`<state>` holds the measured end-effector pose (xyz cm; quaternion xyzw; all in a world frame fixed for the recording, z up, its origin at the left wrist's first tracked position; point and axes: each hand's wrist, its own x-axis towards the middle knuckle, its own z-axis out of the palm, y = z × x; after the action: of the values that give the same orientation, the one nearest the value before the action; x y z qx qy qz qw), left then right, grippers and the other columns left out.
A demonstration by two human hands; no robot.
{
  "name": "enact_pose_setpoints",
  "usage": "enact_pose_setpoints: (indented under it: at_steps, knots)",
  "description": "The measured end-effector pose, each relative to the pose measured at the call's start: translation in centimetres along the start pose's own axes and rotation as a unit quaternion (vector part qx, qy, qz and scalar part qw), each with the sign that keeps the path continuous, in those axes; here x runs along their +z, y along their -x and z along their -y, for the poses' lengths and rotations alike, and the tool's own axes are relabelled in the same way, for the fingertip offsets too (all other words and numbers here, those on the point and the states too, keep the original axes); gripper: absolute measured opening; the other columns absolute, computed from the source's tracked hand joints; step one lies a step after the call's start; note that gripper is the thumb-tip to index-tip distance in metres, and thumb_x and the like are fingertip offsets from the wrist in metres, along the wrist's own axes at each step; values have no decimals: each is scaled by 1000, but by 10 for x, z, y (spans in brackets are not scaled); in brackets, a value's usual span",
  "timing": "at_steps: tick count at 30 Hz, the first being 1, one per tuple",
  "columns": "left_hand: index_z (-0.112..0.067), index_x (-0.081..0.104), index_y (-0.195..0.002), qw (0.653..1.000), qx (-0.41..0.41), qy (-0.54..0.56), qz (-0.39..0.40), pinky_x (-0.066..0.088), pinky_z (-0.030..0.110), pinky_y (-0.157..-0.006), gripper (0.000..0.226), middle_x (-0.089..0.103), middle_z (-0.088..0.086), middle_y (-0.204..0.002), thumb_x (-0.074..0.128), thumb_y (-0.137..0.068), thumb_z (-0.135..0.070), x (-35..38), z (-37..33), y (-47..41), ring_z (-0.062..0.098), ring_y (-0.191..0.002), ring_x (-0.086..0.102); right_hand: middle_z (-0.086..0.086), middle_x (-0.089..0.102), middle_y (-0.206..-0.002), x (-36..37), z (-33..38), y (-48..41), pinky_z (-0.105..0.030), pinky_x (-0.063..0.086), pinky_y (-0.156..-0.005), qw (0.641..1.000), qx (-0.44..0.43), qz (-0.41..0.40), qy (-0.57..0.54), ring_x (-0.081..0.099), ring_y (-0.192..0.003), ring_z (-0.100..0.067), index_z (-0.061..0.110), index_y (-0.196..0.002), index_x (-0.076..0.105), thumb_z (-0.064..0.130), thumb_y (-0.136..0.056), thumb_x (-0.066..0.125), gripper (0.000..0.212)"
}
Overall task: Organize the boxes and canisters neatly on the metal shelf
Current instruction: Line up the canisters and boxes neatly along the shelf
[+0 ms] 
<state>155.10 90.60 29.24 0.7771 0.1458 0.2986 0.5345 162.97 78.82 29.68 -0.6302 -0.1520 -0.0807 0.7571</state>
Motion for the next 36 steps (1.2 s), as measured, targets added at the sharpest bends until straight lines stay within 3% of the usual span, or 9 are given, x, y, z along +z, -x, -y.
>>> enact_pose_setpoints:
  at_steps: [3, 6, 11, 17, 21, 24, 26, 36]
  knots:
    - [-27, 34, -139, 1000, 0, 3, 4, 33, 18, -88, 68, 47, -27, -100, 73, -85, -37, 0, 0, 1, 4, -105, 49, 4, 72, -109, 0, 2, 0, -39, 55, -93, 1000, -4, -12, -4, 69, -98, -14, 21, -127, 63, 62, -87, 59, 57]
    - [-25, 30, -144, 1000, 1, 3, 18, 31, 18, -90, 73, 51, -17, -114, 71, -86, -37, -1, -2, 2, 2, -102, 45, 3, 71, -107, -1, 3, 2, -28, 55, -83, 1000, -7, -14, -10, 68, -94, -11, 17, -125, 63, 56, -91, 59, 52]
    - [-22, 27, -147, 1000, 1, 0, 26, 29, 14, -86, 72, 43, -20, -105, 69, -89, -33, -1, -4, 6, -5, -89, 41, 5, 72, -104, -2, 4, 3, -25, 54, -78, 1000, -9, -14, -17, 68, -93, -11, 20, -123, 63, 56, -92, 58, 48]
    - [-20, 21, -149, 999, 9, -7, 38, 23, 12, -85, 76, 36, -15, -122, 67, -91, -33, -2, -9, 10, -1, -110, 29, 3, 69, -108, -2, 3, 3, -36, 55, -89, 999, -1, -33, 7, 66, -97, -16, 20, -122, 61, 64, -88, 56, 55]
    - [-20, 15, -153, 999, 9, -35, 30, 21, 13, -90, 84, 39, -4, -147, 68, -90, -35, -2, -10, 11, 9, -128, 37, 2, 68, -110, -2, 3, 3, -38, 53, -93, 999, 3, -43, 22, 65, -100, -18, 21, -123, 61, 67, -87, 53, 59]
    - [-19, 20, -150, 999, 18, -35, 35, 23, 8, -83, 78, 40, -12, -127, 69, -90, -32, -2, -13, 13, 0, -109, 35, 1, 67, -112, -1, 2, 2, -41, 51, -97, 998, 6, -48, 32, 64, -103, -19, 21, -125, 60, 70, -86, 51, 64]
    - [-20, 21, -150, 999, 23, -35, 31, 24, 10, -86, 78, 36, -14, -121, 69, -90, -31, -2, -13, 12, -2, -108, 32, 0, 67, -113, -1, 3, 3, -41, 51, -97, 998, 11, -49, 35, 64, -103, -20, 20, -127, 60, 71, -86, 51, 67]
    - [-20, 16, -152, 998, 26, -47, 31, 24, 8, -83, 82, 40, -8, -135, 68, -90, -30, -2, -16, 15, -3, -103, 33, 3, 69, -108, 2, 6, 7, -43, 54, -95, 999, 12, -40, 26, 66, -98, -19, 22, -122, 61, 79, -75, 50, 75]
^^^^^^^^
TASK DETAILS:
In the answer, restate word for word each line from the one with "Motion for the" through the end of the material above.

RESULT OF THE TASK:
Motion for the next 36 steps (1.2 s), as measured, targets added at the sharpest bends until straight lines stay within 3% of the usual span, or 9 are given, x, y, z along +z, -x, -y.
>>> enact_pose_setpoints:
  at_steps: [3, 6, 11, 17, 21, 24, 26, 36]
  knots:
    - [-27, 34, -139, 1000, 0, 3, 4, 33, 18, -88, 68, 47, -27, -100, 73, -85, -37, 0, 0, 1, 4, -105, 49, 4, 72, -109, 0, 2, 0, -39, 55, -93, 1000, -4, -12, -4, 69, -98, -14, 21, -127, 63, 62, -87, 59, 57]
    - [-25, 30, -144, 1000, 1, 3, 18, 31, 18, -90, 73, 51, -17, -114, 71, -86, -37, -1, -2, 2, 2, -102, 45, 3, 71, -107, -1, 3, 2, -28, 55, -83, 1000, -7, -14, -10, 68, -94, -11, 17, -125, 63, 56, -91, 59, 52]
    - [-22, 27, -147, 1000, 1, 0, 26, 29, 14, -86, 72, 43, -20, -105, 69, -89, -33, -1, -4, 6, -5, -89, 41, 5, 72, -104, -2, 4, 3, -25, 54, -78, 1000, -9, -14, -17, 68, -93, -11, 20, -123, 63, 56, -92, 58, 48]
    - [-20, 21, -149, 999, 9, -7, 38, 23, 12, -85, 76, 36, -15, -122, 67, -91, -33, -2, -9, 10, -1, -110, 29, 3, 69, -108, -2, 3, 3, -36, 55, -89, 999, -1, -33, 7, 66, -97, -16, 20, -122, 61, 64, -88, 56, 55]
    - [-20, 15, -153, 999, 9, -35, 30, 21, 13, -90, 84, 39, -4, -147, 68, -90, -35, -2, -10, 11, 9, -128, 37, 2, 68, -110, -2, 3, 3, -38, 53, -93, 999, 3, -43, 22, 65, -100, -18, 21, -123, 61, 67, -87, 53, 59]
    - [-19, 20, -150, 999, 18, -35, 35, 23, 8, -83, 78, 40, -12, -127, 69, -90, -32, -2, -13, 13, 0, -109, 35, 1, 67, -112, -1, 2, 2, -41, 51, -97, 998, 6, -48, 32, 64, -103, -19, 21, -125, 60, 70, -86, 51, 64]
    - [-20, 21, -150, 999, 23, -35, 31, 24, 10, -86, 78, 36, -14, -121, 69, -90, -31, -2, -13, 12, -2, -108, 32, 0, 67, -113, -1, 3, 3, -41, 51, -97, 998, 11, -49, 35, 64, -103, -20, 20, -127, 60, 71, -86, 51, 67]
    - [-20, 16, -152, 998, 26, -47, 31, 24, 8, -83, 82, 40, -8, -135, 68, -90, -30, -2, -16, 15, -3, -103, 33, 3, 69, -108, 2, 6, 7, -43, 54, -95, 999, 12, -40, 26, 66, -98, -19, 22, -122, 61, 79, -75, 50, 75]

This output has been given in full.